The core of the discussion is whether the sales price or the appraisal price is within six months before or after the commencement of the inheritance, but whether the sales price or the appraisal price should reflect the "market price on the commencement of inheritance" properly.

In this respect, just because the retroactive appraisal is recognized, the sale price claimed by the plaintiff cannot be deemed to reflect the "market price on the date of commencing the inheritance" as a matter of course, and it is necessary to prove that the above sale contract after six months from the date of commencing the inheritance properly reflects the "market price on the date of commencing the inheritance" and that the above appraisal price is not properly reflected the "market price".
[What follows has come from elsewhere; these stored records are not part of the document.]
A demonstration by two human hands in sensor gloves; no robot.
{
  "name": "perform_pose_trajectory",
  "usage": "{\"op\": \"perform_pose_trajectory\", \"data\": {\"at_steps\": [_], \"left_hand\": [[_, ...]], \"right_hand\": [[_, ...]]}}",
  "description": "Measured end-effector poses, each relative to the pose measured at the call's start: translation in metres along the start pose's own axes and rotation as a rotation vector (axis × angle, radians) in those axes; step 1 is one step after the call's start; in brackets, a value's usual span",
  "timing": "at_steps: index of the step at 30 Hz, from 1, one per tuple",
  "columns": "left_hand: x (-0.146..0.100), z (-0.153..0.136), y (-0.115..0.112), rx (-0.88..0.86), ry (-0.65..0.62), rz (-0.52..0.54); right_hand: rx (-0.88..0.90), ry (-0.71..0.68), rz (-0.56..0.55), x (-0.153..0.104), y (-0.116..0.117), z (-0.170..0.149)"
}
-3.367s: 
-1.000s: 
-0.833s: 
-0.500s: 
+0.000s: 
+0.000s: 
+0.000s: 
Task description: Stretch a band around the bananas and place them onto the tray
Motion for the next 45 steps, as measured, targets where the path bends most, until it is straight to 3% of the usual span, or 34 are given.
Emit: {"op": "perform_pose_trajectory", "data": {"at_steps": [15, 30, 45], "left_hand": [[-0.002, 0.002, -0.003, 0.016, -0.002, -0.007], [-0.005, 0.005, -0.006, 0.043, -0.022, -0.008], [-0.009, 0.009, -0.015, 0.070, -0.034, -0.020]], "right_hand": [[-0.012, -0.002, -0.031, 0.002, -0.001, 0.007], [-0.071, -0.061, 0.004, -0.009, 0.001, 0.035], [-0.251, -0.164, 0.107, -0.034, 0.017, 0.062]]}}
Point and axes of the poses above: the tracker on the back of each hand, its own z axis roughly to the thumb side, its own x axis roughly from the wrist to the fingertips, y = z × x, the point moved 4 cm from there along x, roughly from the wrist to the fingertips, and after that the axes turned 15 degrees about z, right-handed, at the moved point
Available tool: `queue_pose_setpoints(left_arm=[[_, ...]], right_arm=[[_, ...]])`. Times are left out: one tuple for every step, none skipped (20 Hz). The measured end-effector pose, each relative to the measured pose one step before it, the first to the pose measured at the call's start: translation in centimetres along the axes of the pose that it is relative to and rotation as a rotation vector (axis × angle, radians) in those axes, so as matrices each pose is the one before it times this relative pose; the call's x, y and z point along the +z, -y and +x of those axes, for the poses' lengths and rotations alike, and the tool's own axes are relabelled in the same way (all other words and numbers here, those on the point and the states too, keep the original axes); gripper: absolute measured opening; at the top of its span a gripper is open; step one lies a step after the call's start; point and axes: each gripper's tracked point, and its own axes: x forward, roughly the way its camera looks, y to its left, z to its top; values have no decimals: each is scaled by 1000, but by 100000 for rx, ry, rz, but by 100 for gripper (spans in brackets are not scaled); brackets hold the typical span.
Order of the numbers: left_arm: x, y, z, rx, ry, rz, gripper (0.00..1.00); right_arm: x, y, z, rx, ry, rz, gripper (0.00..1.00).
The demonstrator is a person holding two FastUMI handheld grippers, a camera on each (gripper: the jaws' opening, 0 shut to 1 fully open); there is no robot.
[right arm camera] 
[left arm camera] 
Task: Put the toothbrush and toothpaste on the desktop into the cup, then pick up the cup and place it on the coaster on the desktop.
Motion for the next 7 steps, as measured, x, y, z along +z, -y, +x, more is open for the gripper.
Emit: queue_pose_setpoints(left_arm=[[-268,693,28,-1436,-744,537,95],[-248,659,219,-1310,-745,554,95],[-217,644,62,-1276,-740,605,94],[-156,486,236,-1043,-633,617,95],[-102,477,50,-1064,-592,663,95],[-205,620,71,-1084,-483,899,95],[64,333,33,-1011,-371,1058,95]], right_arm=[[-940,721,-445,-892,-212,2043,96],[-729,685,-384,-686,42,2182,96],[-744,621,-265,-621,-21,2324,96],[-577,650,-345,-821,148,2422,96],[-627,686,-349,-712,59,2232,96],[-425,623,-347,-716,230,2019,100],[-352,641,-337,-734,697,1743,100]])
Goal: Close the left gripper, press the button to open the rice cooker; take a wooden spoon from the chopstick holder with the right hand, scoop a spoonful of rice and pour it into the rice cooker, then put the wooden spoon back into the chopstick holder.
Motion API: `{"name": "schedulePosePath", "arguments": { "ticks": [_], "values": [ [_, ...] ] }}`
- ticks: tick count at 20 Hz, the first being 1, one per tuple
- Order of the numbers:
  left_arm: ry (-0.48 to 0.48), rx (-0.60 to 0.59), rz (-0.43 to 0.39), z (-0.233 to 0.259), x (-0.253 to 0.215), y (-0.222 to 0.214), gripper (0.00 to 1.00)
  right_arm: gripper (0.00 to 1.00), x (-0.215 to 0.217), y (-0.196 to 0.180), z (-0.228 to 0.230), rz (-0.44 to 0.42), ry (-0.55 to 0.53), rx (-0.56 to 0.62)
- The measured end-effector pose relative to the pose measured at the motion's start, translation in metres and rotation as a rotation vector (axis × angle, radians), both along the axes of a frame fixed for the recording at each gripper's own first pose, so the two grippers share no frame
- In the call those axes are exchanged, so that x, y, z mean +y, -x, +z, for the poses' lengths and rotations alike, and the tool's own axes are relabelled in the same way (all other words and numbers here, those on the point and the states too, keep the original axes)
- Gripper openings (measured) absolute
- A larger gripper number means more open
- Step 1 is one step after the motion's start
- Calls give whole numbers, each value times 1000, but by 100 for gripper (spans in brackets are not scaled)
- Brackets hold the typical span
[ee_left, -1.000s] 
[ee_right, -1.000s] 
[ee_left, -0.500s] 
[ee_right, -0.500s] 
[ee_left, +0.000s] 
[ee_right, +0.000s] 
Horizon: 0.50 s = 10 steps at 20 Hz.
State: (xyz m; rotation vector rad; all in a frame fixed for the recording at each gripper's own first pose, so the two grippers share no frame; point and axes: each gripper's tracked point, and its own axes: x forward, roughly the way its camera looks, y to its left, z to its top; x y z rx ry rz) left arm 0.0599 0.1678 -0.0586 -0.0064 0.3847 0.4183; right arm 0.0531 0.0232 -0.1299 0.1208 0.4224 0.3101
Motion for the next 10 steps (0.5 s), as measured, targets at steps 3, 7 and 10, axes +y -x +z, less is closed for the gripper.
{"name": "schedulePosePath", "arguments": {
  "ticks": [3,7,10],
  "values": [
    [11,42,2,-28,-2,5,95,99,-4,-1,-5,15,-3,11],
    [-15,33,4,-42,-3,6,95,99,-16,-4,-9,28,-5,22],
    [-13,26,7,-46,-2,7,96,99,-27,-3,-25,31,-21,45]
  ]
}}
The plaintiff asserts that when both the sale and appraisal were conducted, the transfer margin should be calculated by using the sale price as the actual acquisition price.

The term “actual transaction price” under Article 96(1)1 (a) of the Income Tax Act refers to the historical price actually traded. As such, it is difficult to deem that the actual transaction price under Article 49(1)1 of the Enforcement Decree of the Inheritance Tax and Gift Tax Act is conceptually consistent with the actual transaction price. However, “actual transaction price” under Article 96(1)1 (a) of the Income Tax Act refers to the actual transaction price disbursed by the transferor at the time of the transfer of the relevant asset. On the other hand, the sale price under Article 49(1)1 of the Enforcement Decree of the Inheritance Tax and Gift Tax Act refers to the transfer price of the relevant asset at the time of the transfer by the decedent or heir, and it does not necessarily coincide with the acquisition price in terms of the concept of calculating gains on transfer when a heir transfers inherited property, and only functions as a tool of calculating gains on transfer if the actual transaction price at the time of the commencement of inheritance (6 months from the date of the commencement of inheritance in the above Enforcement Decree) is substantially consistent with the market price at the time of inheritance, and transfer price at the date.

Article 49 (2) of the Enforcement Decree of the Inheritance Tax and Gift Tax Act provides that "in cases where there are two or more values deemed the market value, during the period of six months before or after the commencement date of the inheritance, the value corresponding to the nearest day before or after the commencement date of the inheritance shall be applied."

As seen earlier in detail, in light of the relevant provisions of the Inheritance Tax and Gift Tax Act, it is not important to determine whether the value of inherited property is the value of the sales value or the value of the inherited property, but to determine whether the value properly reflects the “market price on the date of commencing the inheritance”. Thus, it is not good to disregard the appraised value of the two sites above solely on the ground that the sales value claimed by the Plaintiff exists after the lapse of six months from the date of commencing the inheritance.

3. Conclusion

Therefore, the plaintiff's claim is dismissed for lack of reason.